En novembre 1979, les négociations engagées sur la réduction du temps de travail sont interrompues. Le gouvernement demande alors à Pierre Giraudet, président d'Air France, de rédiger un rapport permettant la relance des discussions, qui reprennent effectivement à la mi-mai 1980, malgré les réserves des représentants des PME. En revanche, le CNPF s'oppose fermement à toute discussion sur l'expression des salariés dans l'entreprise, encouragé, il est vrai, par les réticences de FO à cette perspective.

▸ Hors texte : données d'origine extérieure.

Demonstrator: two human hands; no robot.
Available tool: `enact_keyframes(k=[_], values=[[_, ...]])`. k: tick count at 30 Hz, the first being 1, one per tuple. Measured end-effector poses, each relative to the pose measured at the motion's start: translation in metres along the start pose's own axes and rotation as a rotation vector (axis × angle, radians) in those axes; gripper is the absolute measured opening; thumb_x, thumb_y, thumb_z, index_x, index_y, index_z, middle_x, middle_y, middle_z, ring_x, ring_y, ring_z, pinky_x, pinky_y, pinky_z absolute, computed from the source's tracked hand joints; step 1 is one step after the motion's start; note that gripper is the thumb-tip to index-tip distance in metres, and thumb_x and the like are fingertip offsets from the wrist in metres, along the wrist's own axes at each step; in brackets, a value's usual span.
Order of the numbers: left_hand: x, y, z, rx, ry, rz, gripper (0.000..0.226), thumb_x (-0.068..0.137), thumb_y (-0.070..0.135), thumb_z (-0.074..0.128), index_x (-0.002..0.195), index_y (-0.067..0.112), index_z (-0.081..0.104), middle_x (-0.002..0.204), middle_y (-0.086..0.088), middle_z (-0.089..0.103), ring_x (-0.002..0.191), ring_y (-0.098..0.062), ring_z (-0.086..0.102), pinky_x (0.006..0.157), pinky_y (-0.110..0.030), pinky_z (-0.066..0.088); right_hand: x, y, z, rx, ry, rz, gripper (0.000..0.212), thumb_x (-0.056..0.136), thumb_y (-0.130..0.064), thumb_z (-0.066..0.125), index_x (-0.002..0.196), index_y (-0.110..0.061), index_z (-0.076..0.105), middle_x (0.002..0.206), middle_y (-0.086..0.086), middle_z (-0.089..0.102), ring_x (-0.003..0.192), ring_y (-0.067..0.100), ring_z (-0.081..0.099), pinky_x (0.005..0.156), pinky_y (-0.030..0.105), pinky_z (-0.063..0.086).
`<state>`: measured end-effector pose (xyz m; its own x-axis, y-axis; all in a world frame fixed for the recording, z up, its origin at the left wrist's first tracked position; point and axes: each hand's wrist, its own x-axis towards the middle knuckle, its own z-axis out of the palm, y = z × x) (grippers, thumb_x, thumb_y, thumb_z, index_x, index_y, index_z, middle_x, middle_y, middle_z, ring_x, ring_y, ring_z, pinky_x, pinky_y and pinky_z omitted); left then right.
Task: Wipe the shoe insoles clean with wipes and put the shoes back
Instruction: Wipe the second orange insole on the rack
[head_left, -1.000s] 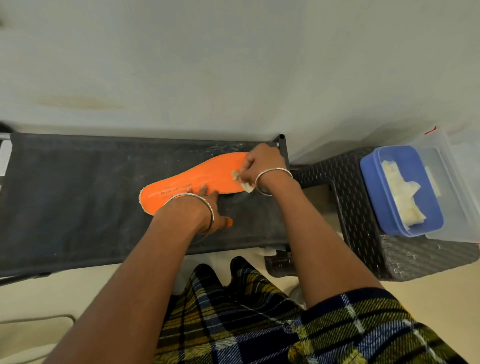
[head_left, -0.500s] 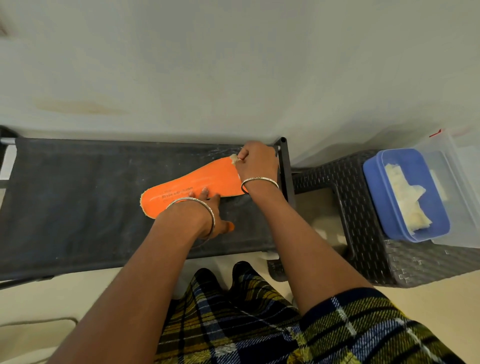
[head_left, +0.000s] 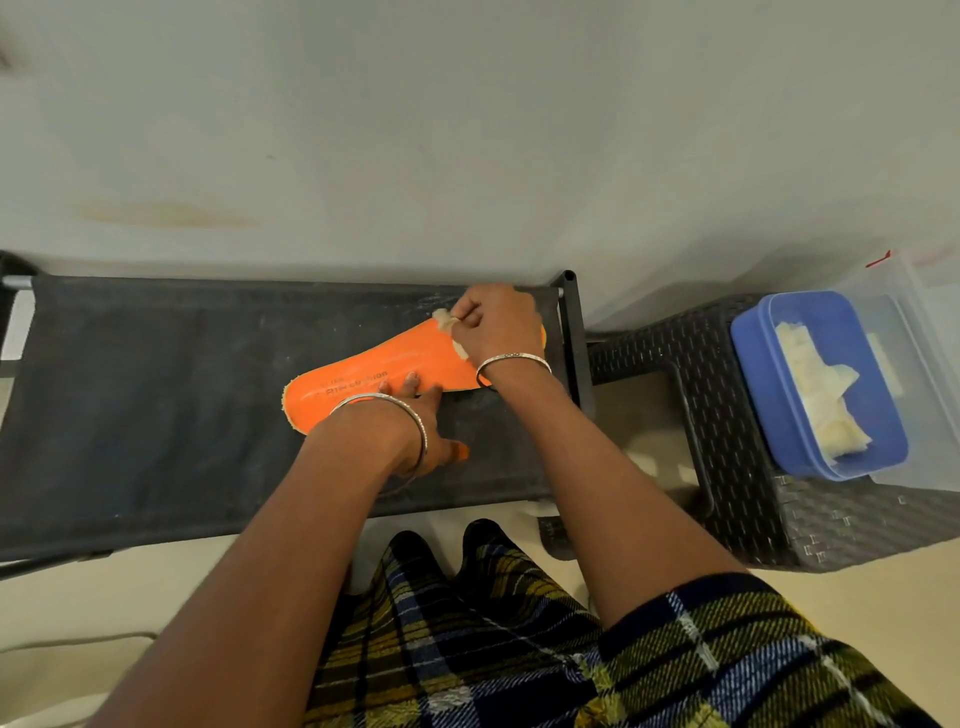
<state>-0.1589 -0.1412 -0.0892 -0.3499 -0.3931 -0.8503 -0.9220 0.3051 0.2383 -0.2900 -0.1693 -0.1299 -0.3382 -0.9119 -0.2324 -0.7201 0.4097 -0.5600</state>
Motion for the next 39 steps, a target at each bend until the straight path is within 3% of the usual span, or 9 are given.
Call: enact_keyframes(k=[3, 6, 10, 12, 15, 21, 27, 33, 39], values=[[0.004, 0.0, 0.002, 0.001, 0.009, 0.001, 0.085, 0.096, 0.052, 0.047, 0.155, 0.025, -0.007, 0.161, -0.003, -0.017, 0.148, -0.035, -0.01, 0.119, -0.05, 0.008, -0.002, -0.008, 0.004, -0.06, -0.155, -0.088, 0.003, 0.08, -0.023, 0.076, 0.079, -0.02, 0.075, 0.084, 0.0, 0.074, 0.085, 0.021, 0.069, 0.082, 0.039, 0.057], [0.007, -0.004, 0.005, 0.013, 0.006, -0.008, 0.087, 0.095, 0.054, 0.049, 0.154, 0.027, -0.009, 0.158, -0.005, -0.027, 0.148, -0.034, -0.012, 0.12, -0.05, 0.01, 0.006, 0.003, -0.004, -0.144, -0.038, 0.044, 0.015, 0.083, -0.035, 0.074, 0.075, -0.024, 0.068, 0.09, 0.002, 0.073, 0.086, 0.025, 0.068, 0.079, 0.037, 0.057], [0.008, -0.005, 0.007, 0.037, -0.008, -0.025, 0.088, 0.094, 0.056, 0.048, 0.153, 0.03, -0.012, 0.157, -0.006, -0.03, 0.147, -0.035, -0.016, 0.12, -0.051, 0.01, 0.009, 0.013, -0.011, -0.225, 0.066, 0.127, 0.018, 0.093, -0.034, 0.065, 0.094, -0.015, 0.065, 0.1, 0.008, 0.069, 0.093, 0.031, 0.065, 0.075, 0.038, 0.054], [0.008, -0.003, 0.007, 0.042, -0.004, -0.03, 0.088, 0.094, 0.056, 0.048, 0.153, 0.029, -0.012, 0.158, -0.006, -0.028, 0.147, -0.034, -0.016, 0.12, -0.051, 0.009, 0.007, 0.004, -0.007, -0.246, -0.009, 0.037, 0.009, 0.091, -0.023, 0.065, 0.093, -0.014, 0.066, 0.1, 0.008, 0.069, 0.094, 0.032, 0.065, 0.079, 0.04, 0.055], [0.007, -0.002, 0.007, 0.049, -0.015, -0.031, 0.089, 0.094, 0.057, 0.047, 0.153, 0.028, -0.014, 0.158, -0.006, -0.027, 0.147, -0.035, -0.015, 0.12, -0.052, 0.009, 0.002, -0.008, -0.001, -0.14, -0.187, -0.105, 0.006, 0.078, -0.009, 0.071, 0.076, -0.014, 0.071, 0.075, -0.004, 0.068, 0.081, 0.023, 0.067, 0.08, 0.04, 0.057], [0.006, -0.005, 0.006, 0.033, -0.045, -0.046, 0.09, 0.094, 0.055, 0.049, 0.152, 0.03, -0.016, 0.157, -0.006, -0.029, 0.147, -0.034, -0.017, 0.119, -0.054, 0.008, 0.0, -0.009, -0.008, -0.226, -0.418, -0.152, 0.006, 0.069, -0.013, 0.079, 0.066, -0.018, 0.076, 0.066, -0.007, 0.07, 0.064, 0.009, 0.067, 0.072, 0.034, 0.061], [0.004, -0.005, 0.006, 0.081, -0.076, -0.062, 0.089, 0.094, 0.058, 0.045, 0.152, 0.028, -0.016, 0.155, -0.01, -0.032, 0.147, -0.037, -0.013, 0.119, -0.055, 0.01, 0.0, -0.011, -0.004, -0.21, -0.098, -0.11, 0.005, 0.083, -0.018, 0.07, 0.082, -0.022, 0.072, 0.08, -0.005, 0.068, 0.085, 0.019, 0.065, 0.079, 0.031, 0.053], [0.002, -0.004, 0.004, 0.076, -0.071, -0.057, 0.09, 0.095, 0.056, 0.046, 0.152, 0.027, -0.017, 0.156, -0.009, -0.03, 0.147, -0.035, -0.014, 0.118, -0.053, 0.009, -0.002, -0.012, -0.009, -0.224, -0.415, -0.207, 0.01, 0.071, -0.01, 0.076, 0.073, -0.019, 0.078, 0.066, -0.01, 0.067, 0.072, 0.012, 0.068, 0.077, 0.035, 0.059], [0.003, -0.006, 0.005, 0.08, -0.073, -0.06, 0.089, 0.095, 0.056, 0.045, 0.152, 0.027, -0.017, 0.157, -0.009, -0.03, 0.147, -0.035, -0.013, 0.118, -0.054, 0.01, 0.0, -0.009, -0.007, -0.199, -0.126, -0.12, 0.006, 0.082, -0.017, 0.07, 0.083, -0.023, 0.073, 0.081, -0.005, 0.07, 0.084, 0.018, 0.065, 0.08, 0.033, 0.055]])
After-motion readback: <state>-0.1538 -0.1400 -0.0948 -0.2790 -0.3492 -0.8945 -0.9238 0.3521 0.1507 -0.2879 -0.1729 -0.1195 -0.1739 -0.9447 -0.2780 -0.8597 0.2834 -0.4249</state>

Pour les bas salaires, aucun résultat significatif n'est obtenu. Selon Yvon Chotard, vice-président du CNPF, il s'agit là de la « quadrature du cercle », dans la mesure où il convient également de ne pas pénaliser les cadres.

La CFDT effectue une ultime relance lors de son entretien du 28 mai avec le président de la République. Mais sa démarche insistant « sur le retard social » de la France et sur les conséquences négatives, selon elle, de cette situation pour la compétitivité des entreprises n'aboutit à aucun résultat tangible. À la difficulté technique de satisfaire la demande syndicale sans accélérer l'inflation s'ajoute en effet, pour le gouvernement, une hésitation politique : celui-ci ne veut ni brusquer les partenaires sociaux, en principe libres de négocier, ni attendre indéfiniment des accords paritaires difficiles à formuler. Il doit donc jouer un rôle subtil, encourageant les négociations indirectement, soit par des lois-cadres qui laissent aux partenaires une marge d'autonomie d'application, soit par des incitations à l'expérimentation dans les entreprises. Solutions nécessairement longues et peu spectaculaires.

Clivage

La déstabilisation des alliances syndicales crée un clivage dans le patronat comme au gouvernement. Certains craignent d'indisposer FO en adoptant trop aisément les thèses chères à la CFDT, au détriment des vues plus traditionnelles des partenaires réformistes (FO, CFTC, CGC), considérés comme plus sûrs. D'autres, au contraire, croient non seulement à la sincérité et à la durabilité du « recentrage » de la CFDT, mais aussi à la justesse de ses positions, qui leur paraissent plus adaptées aux contraintes économiques actuelles.

Une action prioritaire en faveur des bas salaires équivaut, en effet, à reconnaître que la masse salariale ne peut pas progresser pour tous aussi vite que dans le passé. Discuter sur la durée du travail, c'est poser le problème de l'arbitrage entre salaires et emploi. Débats majeurs assurément, mais que personne n'ose vraiment ouvrir moins d'un an avant l'élection présidentielle.

FO : un congrès d'unanimité

Réuni tous les trois ans, le congrès de FO se tient à Bordeaux du 17 au 20 juin 1980. Quelques mois après le succès de la confédération aux élections prud'homales (17 %) et malgré les difficultés de la politique contractuelle, la ligne confédérale est approuvée massivement. Tandis que le rapport d'activité est adopté par 89 % des délégués (aux congrès précédents, les opposants regroupaient entre 15 et 25 % des voix), la motion d'orientation générale est approuvée pratiquement à l'unanimité (6 contre 26 abstentions sur plus de 2 000 votants).